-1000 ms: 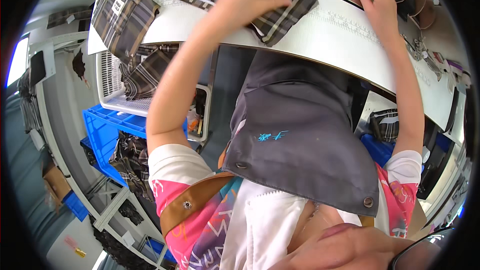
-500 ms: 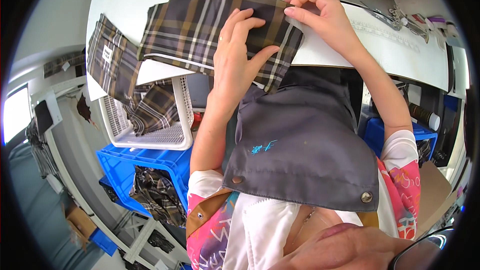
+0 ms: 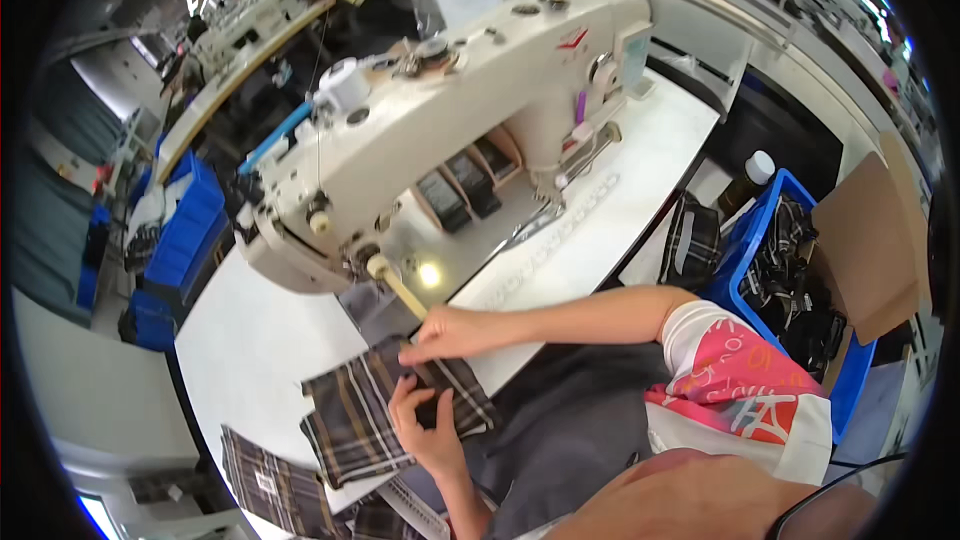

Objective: The recorder is using an industrial sewing machine to construct fabric pouches or linings with a plaid pattern.

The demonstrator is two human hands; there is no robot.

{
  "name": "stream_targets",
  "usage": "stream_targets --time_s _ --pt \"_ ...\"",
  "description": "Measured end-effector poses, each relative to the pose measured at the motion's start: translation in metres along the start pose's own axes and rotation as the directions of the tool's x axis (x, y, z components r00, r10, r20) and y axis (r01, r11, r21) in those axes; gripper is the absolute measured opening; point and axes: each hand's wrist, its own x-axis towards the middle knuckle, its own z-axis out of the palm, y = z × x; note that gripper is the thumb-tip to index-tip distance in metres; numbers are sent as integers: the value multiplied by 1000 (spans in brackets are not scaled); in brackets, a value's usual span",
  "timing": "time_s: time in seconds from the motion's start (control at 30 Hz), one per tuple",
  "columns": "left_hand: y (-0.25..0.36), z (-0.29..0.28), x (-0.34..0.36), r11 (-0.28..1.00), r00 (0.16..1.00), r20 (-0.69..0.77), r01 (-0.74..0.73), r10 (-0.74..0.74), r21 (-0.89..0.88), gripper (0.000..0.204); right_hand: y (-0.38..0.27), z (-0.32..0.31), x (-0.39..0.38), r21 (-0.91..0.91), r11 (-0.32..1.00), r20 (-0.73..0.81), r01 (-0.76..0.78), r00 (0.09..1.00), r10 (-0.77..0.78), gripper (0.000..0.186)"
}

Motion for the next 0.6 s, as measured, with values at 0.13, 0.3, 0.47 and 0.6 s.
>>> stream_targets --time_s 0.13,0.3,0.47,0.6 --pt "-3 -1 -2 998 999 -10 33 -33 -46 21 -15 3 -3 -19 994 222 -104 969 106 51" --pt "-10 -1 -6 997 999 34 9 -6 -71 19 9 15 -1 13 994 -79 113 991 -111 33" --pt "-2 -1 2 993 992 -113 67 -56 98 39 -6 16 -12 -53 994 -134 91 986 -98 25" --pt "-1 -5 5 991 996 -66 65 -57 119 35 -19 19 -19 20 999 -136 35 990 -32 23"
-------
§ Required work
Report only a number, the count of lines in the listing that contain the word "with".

§ Response
2